Carbonyl-functionalized metallic ionic liquids via coordination for efficient hydrogen sulfide separation and conversion using α,β-unsaturated carboxylate esters

Abstract

The efficient capture and conversion of hydrogen sulfide (H₂S) represent a critical challenge in addressing key issues in energy and environmental fields. In this study, we innovatively designed and synthesized a series of carbonyl-functionalized metallic ionic liquids (CMILs), which exhibit dual functionality as both absorbents and catalysts under mild conditions. Experimental results demonstrate that the [Na-15C][LA] system delivers outstanding performance under ambient conditions (30 °C, 1.0 bar), achieving an H₂S absorption capacity of 1.73 mol mol⁻¹, an H₂S/CO₂ selectivity of 101.2, and an exceptionally high H₂S/CH₄ selectivity of 1122.2. NMR, FT-IR, and DFT calculations confirm that the carbonyl group serves as the active site for efficient H₂S capture.
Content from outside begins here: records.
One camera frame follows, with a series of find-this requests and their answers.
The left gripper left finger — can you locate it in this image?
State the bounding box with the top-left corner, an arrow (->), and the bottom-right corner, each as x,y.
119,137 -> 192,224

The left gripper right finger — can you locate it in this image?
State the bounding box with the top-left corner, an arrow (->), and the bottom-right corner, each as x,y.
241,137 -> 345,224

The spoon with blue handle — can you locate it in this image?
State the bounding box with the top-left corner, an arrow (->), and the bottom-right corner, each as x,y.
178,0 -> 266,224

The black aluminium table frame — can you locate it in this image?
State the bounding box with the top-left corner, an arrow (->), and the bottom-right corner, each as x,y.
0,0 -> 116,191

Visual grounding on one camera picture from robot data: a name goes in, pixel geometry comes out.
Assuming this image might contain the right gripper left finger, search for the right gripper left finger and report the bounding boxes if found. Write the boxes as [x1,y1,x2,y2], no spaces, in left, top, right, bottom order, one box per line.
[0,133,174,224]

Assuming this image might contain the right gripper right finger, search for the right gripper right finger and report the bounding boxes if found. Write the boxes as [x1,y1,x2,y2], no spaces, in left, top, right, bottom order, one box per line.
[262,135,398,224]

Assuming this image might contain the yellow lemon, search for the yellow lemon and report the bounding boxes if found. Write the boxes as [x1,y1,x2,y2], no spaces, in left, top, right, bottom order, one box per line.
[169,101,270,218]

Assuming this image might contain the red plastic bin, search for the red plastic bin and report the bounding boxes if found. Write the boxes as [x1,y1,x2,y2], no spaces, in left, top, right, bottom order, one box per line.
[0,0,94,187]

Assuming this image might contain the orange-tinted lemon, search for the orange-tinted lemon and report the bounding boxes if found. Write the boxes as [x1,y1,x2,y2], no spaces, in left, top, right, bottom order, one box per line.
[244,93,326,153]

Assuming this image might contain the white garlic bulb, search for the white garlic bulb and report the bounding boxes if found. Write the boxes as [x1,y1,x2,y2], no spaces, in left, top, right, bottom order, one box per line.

Notably, these CMILs function as highly effective catalysts, facilitating the solvent-free conversion of H₂S with α,β-unsaturated carboxylates into thiols and thioethers under mild conditions. Moreover, the system enables spontaneous phase separation between the catalyst and products without requiring additional components, achieving quantitative conversion (>99%) while adhering to green chemistry principles. This integrated design provides a novel technical approach for the efficient capture and resource utilization of H₂S.